Abstract
Antileukemic T-cell responses induced by leukemia-derived dendritic cells (DCleu) are variable, due to varying DC/DCleu composition/quality. We studied DC/DCleu composition/quality after blast culture in four DC media by flow cytometry (FC) and combined fluorescence in situ hybridization/immunophenotyping analysis (FISH-IPA). Both methods showed that DC methods produce variable proportions of DC subtypes. FISH-IPA is an elaborate method to study clonal aberrations in blast/DC cells on slides, however without preselection of distinct cell populations for FISH analysis. FISH-IPA data proved previous FC data: not every clonal/blast cell is converted to DCleu (resulting in various proportions of DCleu) and not every detectable DC is of clonal/leukemic origin.

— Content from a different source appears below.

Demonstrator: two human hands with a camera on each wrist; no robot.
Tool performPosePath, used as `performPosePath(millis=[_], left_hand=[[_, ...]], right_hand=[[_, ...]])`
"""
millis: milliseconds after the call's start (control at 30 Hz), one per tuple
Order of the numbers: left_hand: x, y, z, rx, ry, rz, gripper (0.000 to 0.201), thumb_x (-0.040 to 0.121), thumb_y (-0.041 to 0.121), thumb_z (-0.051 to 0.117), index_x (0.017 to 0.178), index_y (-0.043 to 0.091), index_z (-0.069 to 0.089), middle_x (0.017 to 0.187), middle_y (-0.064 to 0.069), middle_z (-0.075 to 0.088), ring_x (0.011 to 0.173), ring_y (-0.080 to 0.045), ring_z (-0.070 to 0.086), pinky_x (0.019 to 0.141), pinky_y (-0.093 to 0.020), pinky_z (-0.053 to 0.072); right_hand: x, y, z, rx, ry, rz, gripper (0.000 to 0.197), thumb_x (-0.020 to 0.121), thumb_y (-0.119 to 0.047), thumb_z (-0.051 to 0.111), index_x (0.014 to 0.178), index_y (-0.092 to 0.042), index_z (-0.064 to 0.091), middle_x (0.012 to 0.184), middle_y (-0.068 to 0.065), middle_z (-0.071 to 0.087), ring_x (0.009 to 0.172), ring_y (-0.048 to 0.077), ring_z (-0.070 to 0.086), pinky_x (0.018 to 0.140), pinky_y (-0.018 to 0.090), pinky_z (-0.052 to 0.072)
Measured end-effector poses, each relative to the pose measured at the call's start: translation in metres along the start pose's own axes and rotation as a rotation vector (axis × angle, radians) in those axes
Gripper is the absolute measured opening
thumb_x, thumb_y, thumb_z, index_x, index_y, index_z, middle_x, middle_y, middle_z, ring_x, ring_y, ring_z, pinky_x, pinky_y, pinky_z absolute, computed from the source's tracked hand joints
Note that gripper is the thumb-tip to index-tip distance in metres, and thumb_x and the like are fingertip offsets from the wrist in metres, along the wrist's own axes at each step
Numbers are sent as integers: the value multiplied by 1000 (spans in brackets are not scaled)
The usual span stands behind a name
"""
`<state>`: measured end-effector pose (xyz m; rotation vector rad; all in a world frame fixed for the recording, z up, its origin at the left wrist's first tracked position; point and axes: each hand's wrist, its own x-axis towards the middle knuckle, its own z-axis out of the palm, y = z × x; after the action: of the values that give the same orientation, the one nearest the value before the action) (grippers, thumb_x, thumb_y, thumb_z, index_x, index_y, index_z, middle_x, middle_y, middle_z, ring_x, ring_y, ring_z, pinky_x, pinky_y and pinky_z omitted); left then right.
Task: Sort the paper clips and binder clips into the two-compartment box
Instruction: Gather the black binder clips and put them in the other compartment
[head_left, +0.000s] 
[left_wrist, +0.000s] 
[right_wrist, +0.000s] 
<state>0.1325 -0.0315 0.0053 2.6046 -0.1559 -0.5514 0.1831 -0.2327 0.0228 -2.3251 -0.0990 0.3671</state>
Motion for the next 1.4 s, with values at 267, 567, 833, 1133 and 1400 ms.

Preselection of the best of four DC methods for “best” DC/DCleu generation is necessary. DCleu proportions correlate with the antileukemic functionality of DC/DCleu-stimulated T-cells, thereby proving the necessity of studying the quality of DC/DCleu after culture. FC is the superior method to quantify DC/DCleu, since a blast phenotype is available in every given patient, even with low/no proportions of clonal aberrations, and can easily be used to study cellular compositions after DC culture.
Acknowledgements
The authors thank nurses and physicians on the wards for their support, and diagnostic laboratories for the contribution of diagnostic reports of the patients. Part of the results presented in this manuscript were determined in the course of the MD theses of Andreas Kremser and Stefanie Kufner at the University of Munich, Department of Hematopoietic Transplantations of the Ludwig-Maximilian-University of Munich and the Helmholtz-Center Munich.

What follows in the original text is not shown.